Im trying to figure out how to sort an ArrayList using comparable, my code looks like this:

 public class playerComparsion{

        public static void main(String[] args){ 


    ArrayList<Object> list = new ArrayList<Object>();      

        Player p1 = new Players(1,92,Zlatan);
    Player p2 = new Players(2,92,Hazard);
    Player p3 = new Players(1,82,Klose);

    list.add(p1);
    list.add(p2);
    list.add(p3);
        }
    } 
        class Players implements Comparable{

        int position;
             String name;
            int rating;

            public Players(int i, int j, String string)  {

                this.position=i;
                this.rating=j;
                this.name=string;
            }

             public void getRating() {
                    System.out.println(this.rating);
                    }
             public void getPos() {
                    System.out.println(this.position);
                    }
             public void getName() {
                    System.out.println(this.name);
                    }

            @Override
            public int compareTo(Object o) {
                // TODO Auto-generated method stub
                return 0;
            }

        }

I want to sort the Arraylist based on the attribute rating. I suppose I should use the compareTo function but I have no idea how, can someone help me?

Answer

janos picture janos · Jul 26, 2014

Instead of making Player implement Comparable, you get more flexibility by implementing Comparator<Player> classes. For example:

class PlayerComparatorByRating implements Comparator<Player> {
    @Override
    public int compare(Player o1, Player o2) {
        return o1.getRating() - o2.getRating();
    }
}

class PlayerComparatorByName implements Comparator<Player> {
    @Override
    public int compare(Player o1, Player o2) {
        return o1.getName().compareTo(o2.getName());
    }
}

After all, Player has multiple fields, it's easy to imagine that sometimes you might want to order players differently. A great advantage of this approach is the single responsibility principle: a Player class does only one thing, encapsulates player data. Instead of adding one more responsibility (sorting), it's better to move that logic in another class.

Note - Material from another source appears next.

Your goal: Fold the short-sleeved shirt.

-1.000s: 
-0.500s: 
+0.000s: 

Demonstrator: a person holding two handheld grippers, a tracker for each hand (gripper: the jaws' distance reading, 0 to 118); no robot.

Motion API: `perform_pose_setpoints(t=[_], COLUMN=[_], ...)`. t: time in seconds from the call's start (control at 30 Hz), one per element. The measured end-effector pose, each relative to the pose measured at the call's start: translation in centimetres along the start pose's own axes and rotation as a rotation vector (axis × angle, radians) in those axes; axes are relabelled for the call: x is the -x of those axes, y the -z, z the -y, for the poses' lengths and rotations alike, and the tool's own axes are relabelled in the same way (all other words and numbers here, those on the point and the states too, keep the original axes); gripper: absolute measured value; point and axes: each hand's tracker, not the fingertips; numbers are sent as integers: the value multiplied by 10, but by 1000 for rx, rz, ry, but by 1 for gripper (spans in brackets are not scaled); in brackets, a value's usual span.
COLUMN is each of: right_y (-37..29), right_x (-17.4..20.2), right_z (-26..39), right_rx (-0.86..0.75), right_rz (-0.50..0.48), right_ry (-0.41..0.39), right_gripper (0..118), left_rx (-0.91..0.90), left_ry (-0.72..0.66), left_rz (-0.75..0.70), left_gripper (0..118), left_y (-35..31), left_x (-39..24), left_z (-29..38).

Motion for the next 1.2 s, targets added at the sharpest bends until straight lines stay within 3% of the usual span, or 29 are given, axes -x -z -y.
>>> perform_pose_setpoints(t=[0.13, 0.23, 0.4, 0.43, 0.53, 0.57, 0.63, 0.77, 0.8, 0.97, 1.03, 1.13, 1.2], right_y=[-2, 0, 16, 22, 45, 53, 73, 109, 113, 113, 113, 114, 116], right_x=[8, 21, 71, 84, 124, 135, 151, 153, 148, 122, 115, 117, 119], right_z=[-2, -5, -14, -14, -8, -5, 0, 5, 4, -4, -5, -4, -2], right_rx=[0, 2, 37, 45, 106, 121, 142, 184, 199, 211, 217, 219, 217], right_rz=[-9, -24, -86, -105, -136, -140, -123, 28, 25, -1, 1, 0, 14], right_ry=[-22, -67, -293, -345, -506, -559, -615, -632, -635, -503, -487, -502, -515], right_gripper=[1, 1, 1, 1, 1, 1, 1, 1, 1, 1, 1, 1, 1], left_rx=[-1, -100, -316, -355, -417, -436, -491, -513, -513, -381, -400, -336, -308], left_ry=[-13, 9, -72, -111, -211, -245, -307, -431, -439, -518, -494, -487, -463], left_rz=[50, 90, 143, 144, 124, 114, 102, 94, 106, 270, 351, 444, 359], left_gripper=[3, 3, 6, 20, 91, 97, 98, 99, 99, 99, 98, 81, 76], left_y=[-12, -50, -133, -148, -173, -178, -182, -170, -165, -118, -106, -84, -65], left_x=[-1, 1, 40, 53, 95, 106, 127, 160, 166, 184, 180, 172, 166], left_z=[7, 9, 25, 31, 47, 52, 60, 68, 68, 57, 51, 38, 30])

You could use these comparators with Collections.sort, for example:

Collections.sort(list, new PlayerComparatorByRating());
System.out.println(list);
Collections.sort(list, new PlayerComparatorByName());
System.out.println(list);

Extra tips

Your class seems to be named Players. It's better to rename to Player.

The getName, getRating, getPos methods should not return void and print the result, but return the field values instead.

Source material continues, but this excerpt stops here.